RECORDED DATA: Begin

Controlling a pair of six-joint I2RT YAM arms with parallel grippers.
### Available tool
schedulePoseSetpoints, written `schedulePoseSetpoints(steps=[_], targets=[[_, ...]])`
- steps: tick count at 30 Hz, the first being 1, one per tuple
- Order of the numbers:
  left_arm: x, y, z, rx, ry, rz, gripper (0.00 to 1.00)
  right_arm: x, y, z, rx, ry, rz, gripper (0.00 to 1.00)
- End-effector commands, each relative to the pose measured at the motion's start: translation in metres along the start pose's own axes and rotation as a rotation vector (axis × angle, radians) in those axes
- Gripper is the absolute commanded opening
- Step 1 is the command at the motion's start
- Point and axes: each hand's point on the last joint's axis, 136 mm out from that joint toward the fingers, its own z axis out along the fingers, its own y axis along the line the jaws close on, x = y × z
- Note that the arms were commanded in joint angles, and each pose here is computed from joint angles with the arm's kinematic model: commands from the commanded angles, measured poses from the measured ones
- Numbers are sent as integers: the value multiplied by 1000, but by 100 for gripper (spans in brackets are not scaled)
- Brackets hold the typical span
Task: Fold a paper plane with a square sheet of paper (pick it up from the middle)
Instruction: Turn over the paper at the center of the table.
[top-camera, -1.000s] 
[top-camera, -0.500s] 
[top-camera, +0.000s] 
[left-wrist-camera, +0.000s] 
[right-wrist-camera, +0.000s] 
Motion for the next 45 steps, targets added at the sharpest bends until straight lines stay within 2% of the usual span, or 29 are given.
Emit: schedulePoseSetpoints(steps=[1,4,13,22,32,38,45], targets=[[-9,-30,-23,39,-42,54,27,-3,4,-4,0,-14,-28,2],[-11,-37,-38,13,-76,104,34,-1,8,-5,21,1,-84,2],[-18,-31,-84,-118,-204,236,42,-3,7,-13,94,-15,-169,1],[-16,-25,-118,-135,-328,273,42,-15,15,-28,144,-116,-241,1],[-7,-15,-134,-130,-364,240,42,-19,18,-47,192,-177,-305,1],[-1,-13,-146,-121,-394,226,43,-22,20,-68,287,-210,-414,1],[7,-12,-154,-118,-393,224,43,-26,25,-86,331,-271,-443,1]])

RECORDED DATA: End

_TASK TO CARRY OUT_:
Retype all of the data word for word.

_ANSWER BOX_:
Controlling a pair of six-joint I2RT YAM arms with parallel grippers.
### Available tool
schedulePoseSetpoints, written `schedulePoseSetpoints(steps=[_], targets=[[_, ...]])`
- steps: tick count at 30 Hz, the first being 1, one per tuple
- Order of the numbers:
  left_arm: x, y, z, rx, ry, rz, gripper (0.00 to 1.00)
  right_arm: x, y, z, rx, ry, rz, gripper (0.00 to 1.00)
- End-effector commands, each relative to the pose measured at the motion's start: translation in metres along the start pose's own axes and rotation as a rotation vector (axis × angle, radians) in those axes
- Gripper is the absolute commanded opening
- Step 1 is the command at the motion's start
- Point and axes: each hand's point on the last joint's axis, 136 mm out from that joint toward the fingers, its own z axis out along the fingers, its own y axis along the line the jaws close on, x = y × z
- Note that the arms were commanded in joint angles, and each pose here is computed from joint angles with the arm's kinematic model: commands from the commanded angles, measured poses from the measured ones
- Numbers are sent as integers: the value multiplied by 1000, but by 100 for gripper (spans in brackets are not scaled)
- Brackets hold the typical span
Task: Fold a paper plane with a square sheet of paper (pick it up from the middle)
Instruction: Turn over the paper at the center of the table.
[top-camera, -1.000s] 
[top-camera, -0.500s] 
[top-camera, +0.000s] 
[left-wrist-camera, +0.000s] 
[right-wrist-camera, +0.000s] 
Motion for the next 45 steps, targets added at the sharpest bends until straight lines stay within 2% of the usual span, or 29 are given.
Emit: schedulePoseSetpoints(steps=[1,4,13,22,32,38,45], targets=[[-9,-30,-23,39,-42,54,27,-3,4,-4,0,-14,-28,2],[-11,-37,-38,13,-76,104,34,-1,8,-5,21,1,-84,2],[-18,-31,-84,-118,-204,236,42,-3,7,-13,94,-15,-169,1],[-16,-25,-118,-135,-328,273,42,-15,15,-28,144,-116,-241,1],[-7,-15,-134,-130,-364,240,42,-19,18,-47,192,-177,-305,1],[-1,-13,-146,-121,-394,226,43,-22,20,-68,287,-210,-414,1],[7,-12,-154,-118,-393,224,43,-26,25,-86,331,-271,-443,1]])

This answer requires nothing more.